Is Your Area On The Government's Latest NHS Hit List?

While Theresa May toured the TV studios during the General Election campaigning promising to deliver a fairer society, her Health Ministers were hard at work drawing up a new hit list of fourteen areas across the country which will face a fresh round of NHS cuts.

While Theresa May toured the TV studios during the General Election campaigning promising to deliver a fairer society, her Health Ministers were hard at work drawing up a new hit list of fourteen areas across the country which will face a fresh round of NHS cuts.

You may not have heard of the Capped Expenditure Process (CEP), because Jeremy Hunt doesn't think that you need to know. But if you live in one of the fourteen areas that are being targeted, you could soon notice devastating impacts on local health services.
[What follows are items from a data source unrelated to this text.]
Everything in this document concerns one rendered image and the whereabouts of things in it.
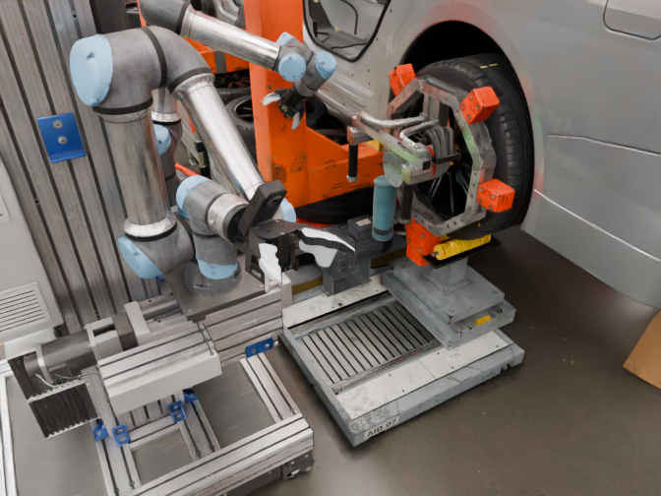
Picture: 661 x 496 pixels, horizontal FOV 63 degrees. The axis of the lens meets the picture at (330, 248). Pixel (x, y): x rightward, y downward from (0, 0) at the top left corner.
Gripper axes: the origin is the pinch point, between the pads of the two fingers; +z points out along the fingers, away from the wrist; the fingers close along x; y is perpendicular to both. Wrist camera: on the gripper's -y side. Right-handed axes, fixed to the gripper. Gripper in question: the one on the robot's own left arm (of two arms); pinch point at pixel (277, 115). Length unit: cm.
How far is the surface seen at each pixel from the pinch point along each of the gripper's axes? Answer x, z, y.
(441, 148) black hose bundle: 43, -45, 7
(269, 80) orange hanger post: -10.2, -2.1, -8.2
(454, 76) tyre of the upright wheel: 36, -47, -22
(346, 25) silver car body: 7, 86, -188
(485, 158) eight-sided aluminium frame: 56, -50, 3
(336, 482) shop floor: 90, 21, 92
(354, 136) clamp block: 24.7, -14.9, -2.4
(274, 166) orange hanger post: 12.4, 22.3, 1.3
The CEP aims to cap spending in particular areas of the country that NHS England claim have been overspending their 'fair share' of funding; a statement which assumes that current financial allocations are fair and achievable, something which hospital leaders, clinicians and patients across the country would dispute. Against a backdrop of seven years of underfunding of the NHS it is well known all sections of the Health service face huge cost pressures with many Trusts reporting deficits each year. However, there has so far been a complete lack of transparency about how significant the 'unfairness' has to be for an area to be selected and the Kings Fund has questioned whether one-off actions such as property sales or large charitable donations, which had an impact on the historical financial position of NHS Providers had been considered.

The secrecy does not just extend to patients. Even as the Shadow Health Minister, I have not been provided with any information about the process by the Government. An example of this is that just before Parliament broke up for the summer recess, the Health Minister, Philip Dunne MP refused to provide me with a list of areas affected, despite this information being in the public domain following leaks to the media by NHS whistle-blowers several weeks ago.

We now know that the areas to be impacted are: Bristol; South Gloucestershire and North Somerset; Cambridgeshire and Peterborough; Cheshire (Eastern, Vale Royal and South); Cornwall; Devon; Morecambe Bay; Northumberland; North Central London; North Lincolnshire; North West London; South East London; Staffordshire; Surrey and Sussex; Vale of York and Scarborough and Ryedale.

From CEP's to STP's to ACS's, the number of acronyms proliferating in the NHS seems to grow. The common denominator amongst them though is a lack of accountability; we are all familiar with STP's now and the huge cuts they are meant to be delivering. But where is the meaningful engagement with the public, staff and patients about these proposals? The CEP process has the same agenda in terms of cutting services but also has a complete lack of transparency. For information on changes to to what services are delivered in the NHS to only reach the public through whistle-blowers is a damning indictment of the culture of secrecy currently prevailing.

Analysis by the British Medical Association paints a worrying picture of what could be in store if you are unfortunate enough to live in one of these areas. Potential implications include the closure or downgrading of hospitals, wards and services - including maternity and emergency departments. Patients with heart problems could be denied angiograms, knee operations could be rationed, access to hearing aids and IVF treatment could be restricted as could diagnostic procedures such as endoscopies which may affect patients who are suspected of having cancer.

Whether the supposed financial disparities that these areas have apparently benefited from are recent or historic; one thing is certain, they are not the fault of local people. But it is local people who will pay the price, with changes to their health services which could leave them inconvenienced at best and unsafe at worst. These proposals represent an existential threat to one of the founding principles of the NHS, that of care being freely available at the point of need. Yet again the Government are hiding these radical changes from public view.